Records from a dataset
• • • • • • •

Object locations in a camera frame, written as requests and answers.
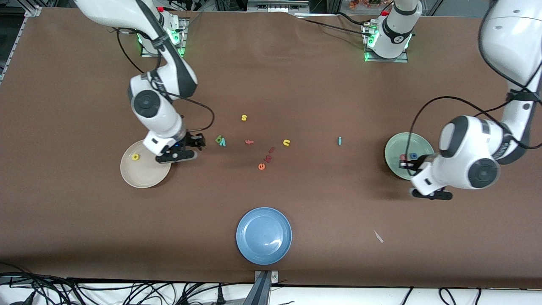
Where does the green plate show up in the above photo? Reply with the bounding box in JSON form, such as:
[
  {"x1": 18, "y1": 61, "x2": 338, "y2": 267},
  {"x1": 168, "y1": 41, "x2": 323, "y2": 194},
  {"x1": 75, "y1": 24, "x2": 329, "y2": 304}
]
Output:
[{"x1": 384, "y1": 132, "x2": 436, "y2": 180}]

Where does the beige brown plate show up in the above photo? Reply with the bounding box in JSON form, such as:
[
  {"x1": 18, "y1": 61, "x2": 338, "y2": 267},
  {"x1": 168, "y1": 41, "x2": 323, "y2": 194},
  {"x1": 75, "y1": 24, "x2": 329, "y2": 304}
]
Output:
[{"x1": 120, "y1": 140, "x2": 172, "y2": 189}]

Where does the brown table cover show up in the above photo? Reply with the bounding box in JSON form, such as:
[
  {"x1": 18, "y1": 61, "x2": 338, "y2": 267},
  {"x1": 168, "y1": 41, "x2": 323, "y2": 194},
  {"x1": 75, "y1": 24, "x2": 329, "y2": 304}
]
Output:
[{"x1": 0, "y1": 6, "x2": 542, "y2": 288}]

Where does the blue plate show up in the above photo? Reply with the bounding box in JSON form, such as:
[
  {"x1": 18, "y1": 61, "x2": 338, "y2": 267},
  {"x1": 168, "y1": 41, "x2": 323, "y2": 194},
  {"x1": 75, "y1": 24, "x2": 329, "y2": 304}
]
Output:
[{"x1": 236, "y1": 207, "x2": 293, "y2": 266}]

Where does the grey metal box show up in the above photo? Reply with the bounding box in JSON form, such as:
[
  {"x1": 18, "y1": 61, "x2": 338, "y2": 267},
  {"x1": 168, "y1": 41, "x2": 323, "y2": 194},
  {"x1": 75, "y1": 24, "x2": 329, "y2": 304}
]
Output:
[{"x1": 248, "y1": 0, "x2": 310, "y2": 13}]

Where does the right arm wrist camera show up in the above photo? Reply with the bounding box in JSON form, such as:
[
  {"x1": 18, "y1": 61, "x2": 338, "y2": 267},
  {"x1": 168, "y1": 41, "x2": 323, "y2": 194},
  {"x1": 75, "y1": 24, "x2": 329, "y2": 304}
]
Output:
[{"x1": 155, "y1": 149, "x2": 198, "y2": 164}]

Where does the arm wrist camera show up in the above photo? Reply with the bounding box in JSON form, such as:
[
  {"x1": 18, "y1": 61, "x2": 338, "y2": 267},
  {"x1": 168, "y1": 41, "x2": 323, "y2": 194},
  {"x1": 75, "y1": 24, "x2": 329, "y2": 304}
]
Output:
[
  {"x1": 409, "y1": 188, "x2": 453, "y2": 201},
  {"x1": 155, "y1": 149, "x2": 198, "y2": 164}
]

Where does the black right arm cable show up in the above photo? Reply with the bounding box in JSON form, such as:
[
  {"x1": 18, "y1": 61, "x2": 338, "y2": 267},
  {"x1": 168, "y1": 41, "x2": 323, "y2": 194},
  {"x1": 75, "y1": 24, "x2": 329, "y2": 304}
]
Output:
[{"x1": 116, "y1": 28, "x2": 215, "y2": 132}]

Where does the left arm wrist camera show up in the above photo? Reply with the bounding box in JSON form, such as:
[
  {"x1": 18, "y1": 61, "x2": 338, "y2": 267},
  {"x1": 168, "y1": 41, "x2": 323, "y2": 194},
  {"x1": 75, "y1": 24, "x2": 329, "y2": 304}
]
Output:
[{"x1": 409, "y1": 188, "x2": 453, "y2": 201}]

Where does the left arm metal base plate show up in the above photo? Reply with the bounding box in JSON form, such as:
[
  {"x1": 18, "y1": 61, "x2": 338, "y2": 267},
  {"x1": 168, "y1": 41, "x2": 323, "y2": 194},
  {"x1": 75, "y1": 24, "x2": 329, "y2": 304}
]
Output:
[{"x1": 364, "y1": 21, "x2": 409, "y2": 63}]

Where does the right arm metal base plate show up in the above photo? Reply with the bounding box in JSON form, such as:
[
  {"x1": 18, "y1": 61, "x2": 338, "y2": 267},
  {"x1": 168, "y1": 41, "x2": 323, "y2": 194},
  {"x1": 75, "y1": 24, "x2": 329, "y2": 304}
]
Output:
[{"x1": 141, "y1": 17, "x2": 189, "y2": 58}]

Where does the grey metal camera bracket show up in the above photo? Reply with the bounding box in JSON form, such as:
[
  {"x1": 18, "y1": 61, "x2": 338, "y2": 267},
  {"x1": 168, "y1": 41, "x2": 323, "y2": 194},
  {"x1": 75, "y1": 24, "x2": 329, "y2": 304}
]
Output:
[{"x1": 254, "y1": 270, "x2": 279, "y2": 305}]

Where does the aluminium frame rail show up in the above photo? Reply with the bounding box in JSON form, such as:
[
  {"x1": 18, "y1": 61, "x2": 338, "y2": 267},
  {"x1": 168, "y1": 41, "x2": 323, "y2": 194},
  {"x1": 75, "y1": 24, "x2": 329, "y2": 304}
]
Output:
[{"x1": 0, "y1": 6, "x2": 43, "y2": 81}]

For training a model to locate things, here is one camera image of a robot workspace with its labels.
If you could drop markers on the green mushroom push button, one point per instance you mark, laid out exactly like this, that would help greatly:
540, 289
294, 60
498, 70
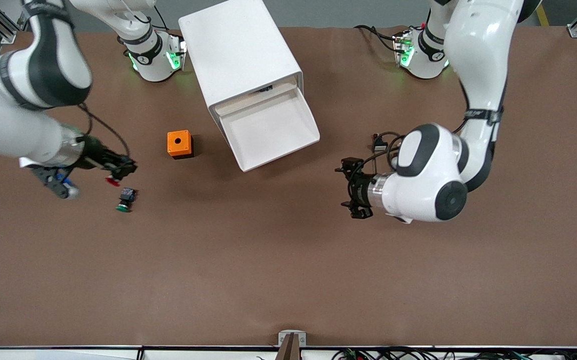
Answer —
127, 196

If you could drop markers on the grey table edge bracket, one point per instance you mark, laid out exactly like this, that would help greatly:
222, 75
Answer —
284, 337

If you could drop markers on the red push button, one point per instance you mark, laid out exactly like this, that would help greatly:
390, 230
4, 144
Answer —
110, 178

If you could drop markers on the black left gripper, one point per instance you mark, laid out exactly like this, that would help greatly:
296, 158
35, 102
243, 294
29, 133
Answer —
362, 190

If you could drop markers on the white table edge rail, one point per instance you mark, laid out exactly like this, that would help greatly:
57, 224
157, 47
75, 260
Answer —
68, 354

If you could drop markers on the orange button enclosure box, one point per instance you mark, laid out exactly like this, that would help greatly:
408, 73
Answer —
178, 142

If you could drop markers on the black rectangular white-faced push button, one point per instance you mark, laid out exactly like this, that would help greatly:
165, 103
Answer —
379, 146

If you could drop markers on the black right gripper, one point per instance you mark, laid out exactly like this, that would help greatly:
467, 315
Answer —
97, 154

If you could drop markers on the white drawer cabinet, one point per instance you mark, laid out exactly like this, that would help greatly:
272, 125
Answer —
233, 45

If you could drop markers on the white drawer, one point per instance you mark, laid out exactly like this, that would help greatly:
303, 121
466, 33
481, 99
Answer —
268, 135

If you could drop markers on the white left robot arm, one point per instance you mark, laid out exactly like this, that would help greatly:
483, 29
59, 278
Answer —
478, 50

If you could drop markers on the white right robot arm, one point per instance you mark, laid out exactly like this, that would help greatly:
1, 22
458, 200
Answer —
43, 50

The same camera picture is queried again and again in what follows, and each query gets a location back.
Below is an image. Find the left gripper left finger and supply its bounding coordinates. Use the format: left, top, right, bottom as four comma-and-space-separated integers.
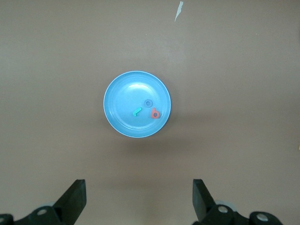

• • • • • • •

◆ What you have to do ◆
Match on "push" and copy out every line of the entries that contains it.

◆ Reply ◆
If you could drop markers on the green mushroom push button, one point per instance you mark, laid out exactly like this, that would help greatly:
If you could drop markers on the red push button, one point per instance you mark, laid out exactly like this, that would help greatly:
If you could drop markers on the black rectangular white-faced push button, one point per instance you mark, laid out exactly like this, that would help greatly:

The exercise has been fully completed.